From the records, pick out and copy each line containing "striped".

■ ■ ■ ■ ■ ■ ■

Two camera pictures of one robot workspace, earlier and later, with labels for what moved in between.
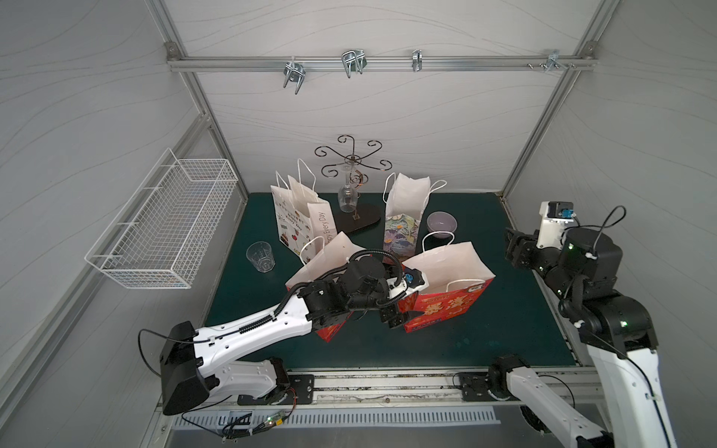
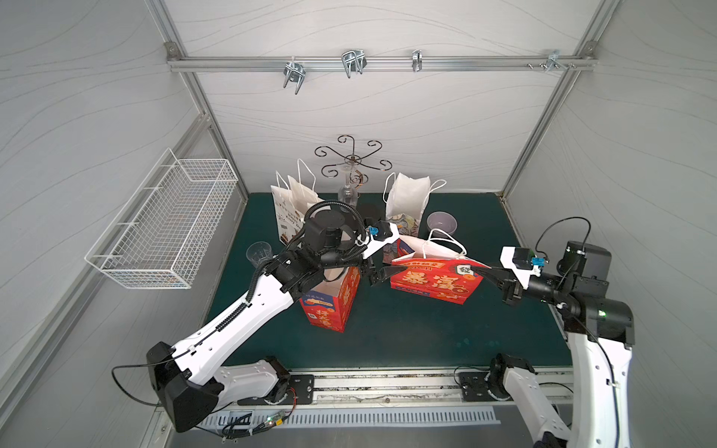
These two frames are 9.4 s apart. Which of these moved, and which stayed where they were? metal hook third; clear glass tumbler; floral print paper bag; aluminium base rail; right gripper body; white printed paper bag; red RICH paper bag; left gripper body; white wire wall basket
Moved: left gripper body; red RICH paper bag; right gripper body
Stayed: floral print paper bag; clear glass tumbler; white printed paper bag; aluminium base rail; white wire wall basket; metal hook third
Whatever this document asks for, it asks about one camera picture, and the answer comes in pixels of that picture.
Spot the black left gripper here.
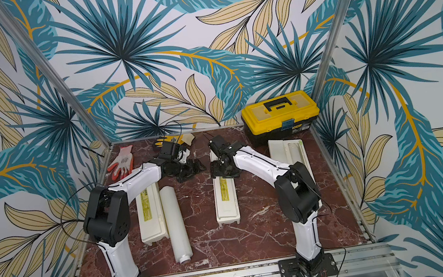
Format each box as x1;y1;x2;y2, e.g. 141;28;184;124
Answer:
167;155;210;186

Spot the white wrap dispenser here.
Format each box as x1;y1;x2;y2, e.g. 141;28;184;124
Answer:
136;183;169;246

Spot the plastic wrap roll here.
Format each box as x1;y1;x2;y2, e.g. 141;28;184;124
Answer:
159;186;193;264

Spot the white dispenser base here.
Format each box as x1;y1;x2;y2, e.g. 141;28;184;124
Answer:
267;133;324;217

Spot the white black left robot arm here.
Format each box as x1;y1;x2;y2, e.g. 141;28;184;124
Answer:
84;141;206;277

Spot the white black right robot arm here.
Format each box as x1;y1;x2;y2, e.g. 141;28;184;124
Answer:
208;136;324;277

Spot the yellow black work glove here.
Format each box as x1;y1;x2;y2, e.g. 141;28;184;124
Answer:
154;133;195;148

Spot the red white work glove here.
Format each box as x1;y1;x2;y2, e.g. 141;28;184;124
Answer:
107;145;134;182

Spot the yellow black toolbox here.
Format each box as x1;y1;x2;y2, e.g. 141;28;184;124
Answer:
241;91;320;147

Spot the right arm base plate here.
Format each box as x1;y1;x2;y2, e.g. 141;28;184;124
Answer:
278;253;339;277

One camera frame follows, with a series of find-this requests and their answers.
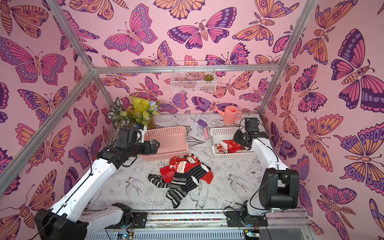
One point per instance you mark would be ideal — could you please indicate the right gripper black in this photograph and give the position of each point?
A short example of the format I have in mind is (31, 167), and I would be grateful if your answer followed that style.
(238, 140)

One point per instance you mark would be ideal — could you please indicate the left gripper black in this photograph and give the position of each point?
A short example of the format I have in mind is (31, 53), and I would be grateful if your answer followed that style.
(148, 150)

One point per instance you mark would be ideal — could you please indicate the red snowflake santa sock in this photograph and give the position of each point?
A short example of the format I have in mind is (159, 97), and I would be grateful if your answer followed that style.
(230, 146)

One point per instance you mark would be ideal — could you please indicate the red penguin sock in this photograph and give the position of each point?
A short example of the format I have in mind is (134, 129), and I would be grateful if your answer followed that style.
(219, 148)

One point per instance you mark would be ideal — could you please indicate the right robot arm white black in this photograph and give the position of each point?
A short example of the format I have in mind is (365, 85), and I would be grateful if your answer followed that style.
(279, 187)

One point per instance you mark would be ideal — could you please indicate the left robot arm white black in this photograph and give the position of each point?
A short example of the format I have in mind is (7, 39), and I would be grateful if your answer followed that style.
(66, 220)

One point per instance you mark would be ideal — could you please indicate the white plastic basket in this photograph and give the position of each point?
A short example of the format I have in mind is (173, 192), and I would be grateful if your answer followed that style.
(221, 134)

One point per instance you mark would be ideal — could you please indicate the pink plastic basket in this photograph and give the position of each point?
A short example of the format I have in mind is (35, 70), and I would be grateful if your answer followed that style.
(173, 143)

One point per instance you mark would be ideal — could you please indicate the pink watering can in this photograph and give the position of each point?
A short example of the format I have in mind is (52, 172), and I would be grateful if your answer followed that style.
(230, 115)

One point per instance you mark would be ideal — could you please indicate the artificial plant bouquet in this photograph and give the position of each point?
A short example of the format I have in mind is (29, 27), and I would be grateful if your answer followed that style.
(135, 113)

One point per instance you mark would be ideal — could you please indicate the purple pink garden trowel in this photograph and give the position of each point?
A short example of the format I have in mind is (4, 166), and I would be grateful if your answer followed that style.
(204, 125)

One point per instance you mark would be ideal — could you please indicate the black white striped sock left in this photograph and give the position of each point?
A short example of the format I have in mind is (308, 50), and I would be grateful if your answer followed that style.
(158, 181)

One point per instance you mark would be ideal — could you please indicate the black white striped sock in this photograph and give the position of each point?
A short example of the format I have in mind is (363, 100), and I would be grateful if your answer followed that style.
(158, 181)
(176, 193)

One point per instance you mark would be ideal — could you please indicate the red patterned sock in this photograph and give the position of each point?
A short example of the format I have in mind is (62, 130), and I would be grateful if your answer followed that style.
(167, 173)

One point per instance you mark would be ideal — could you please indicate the red sock right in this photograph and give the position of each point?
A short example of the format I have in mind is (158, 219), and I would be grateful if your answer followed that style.
(208, 177)

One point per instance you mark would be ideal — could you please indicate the red bear sock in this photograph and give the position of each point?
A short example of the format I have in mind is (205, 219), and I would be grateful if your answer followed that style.
(184, 164)

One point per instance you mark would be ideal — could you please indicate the black pinstripe sock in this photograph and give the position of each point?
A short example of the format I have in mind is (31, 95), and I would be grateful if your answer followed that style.
(190, 180)

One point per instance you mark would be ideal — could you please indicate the black white striped sock lower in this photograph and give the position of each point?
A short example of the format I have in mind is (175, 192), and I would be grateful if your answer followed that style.
(176, 193)

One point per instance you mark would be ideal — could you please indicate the small green succulent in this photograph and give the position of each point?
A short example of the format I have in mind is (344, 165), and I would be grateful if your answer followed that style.
(209, 78)

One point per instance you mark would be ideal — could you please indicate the white wire wall basket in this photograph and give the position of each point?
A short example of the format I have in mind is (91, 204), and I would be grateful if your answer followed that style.
(188, 76)

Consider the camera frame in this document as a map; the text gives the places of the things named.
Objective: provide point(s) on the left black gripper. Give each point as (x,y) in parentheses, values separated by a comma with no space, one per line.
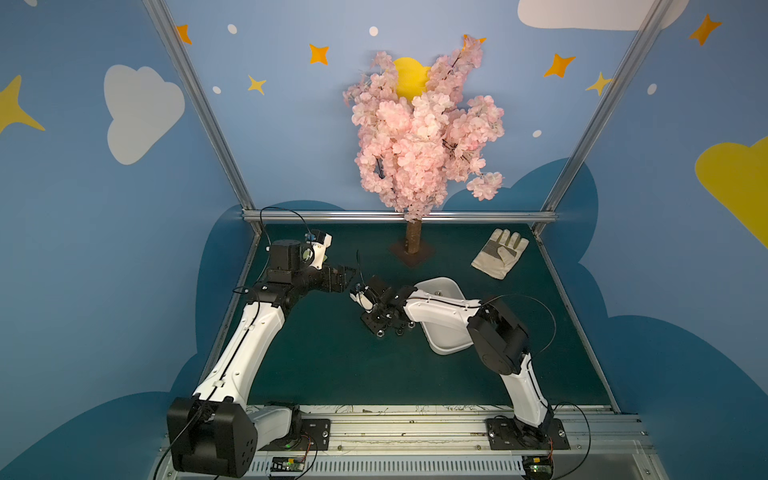
(332,279)

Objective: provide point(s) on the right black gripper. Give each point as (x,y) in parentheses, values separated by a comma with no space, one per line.
(380,303)

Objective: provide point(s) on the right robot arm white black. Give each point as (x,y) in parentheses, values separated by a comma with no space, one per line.
(502,343)

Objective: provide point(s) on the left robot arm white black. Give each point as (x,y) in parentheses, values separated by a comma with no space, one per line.
(212,432)

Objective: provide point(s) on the white storage box tray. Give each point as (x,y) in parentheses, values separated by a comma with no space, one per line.
(443,312)

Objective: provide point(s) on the grey work glove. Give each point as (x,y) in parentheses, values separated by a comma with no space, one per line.
(500,254)

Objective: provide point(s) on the pink cherry blossom tree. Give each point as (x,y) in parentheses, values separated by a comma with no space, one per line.
(412,146)

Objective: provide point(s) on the left green circuit board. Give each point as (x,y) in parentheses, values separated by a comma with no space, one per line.
(287,465)

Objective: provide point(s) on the green circuit board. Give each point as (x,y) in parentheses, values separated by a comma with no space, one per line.
(287,465)
(537,467)

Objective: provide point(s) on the right green circuit board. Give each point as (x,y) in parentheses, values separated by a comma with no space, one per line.
(537,467)

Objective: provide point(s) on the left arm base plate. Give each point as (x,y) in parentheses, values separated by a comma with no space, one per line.
(312,434)

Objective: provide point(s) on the aluminium frame back bar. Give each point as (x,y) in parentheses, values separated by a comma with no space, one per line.
(462,217)

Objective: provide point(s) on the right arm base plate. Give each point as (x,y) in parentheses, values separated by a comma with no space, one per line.
(509,434)

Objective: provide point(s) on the aluminium front rail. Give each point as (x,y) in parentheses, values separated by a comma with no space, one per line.
(450,442)

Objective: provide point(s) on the aluminium frame left post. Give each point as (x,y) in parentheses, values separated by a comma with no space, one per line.
(165,27)

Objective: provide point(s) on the aluminium frame post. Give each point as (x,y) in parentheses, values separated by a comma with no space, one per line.
(165,27)
(639,48)

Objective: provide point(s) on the aluminium frame right post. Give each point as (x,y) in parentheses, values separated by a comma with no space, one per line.
(639,48)

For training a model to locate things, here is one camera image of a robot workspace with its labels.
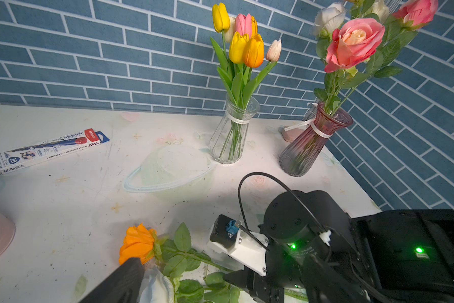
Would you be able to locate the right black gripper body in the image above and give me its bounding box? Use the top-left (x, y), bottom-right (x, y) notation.
top-left (223, 243), bottom-right (309, 302)

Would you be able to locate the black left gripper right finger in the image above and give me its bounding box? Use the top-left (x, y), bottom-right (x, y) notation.
top-left (301, 255), bottom-right (370, 302)

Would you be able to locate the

■ ■ ■ ■ ■ ■ ■

EXPECTED OUTPUT:
One point per instance you mark would be ideal — could you please indicate the black white striped sock left in this photograph and give the position of each point?
One point per instance you mark would be ideal — could you please indicate the black white striped sock in this photograph and give the position of each point?
One point per instance you mark would be ideal — could you please indicate the black white striped sock lower in this photograph and give the position of each point?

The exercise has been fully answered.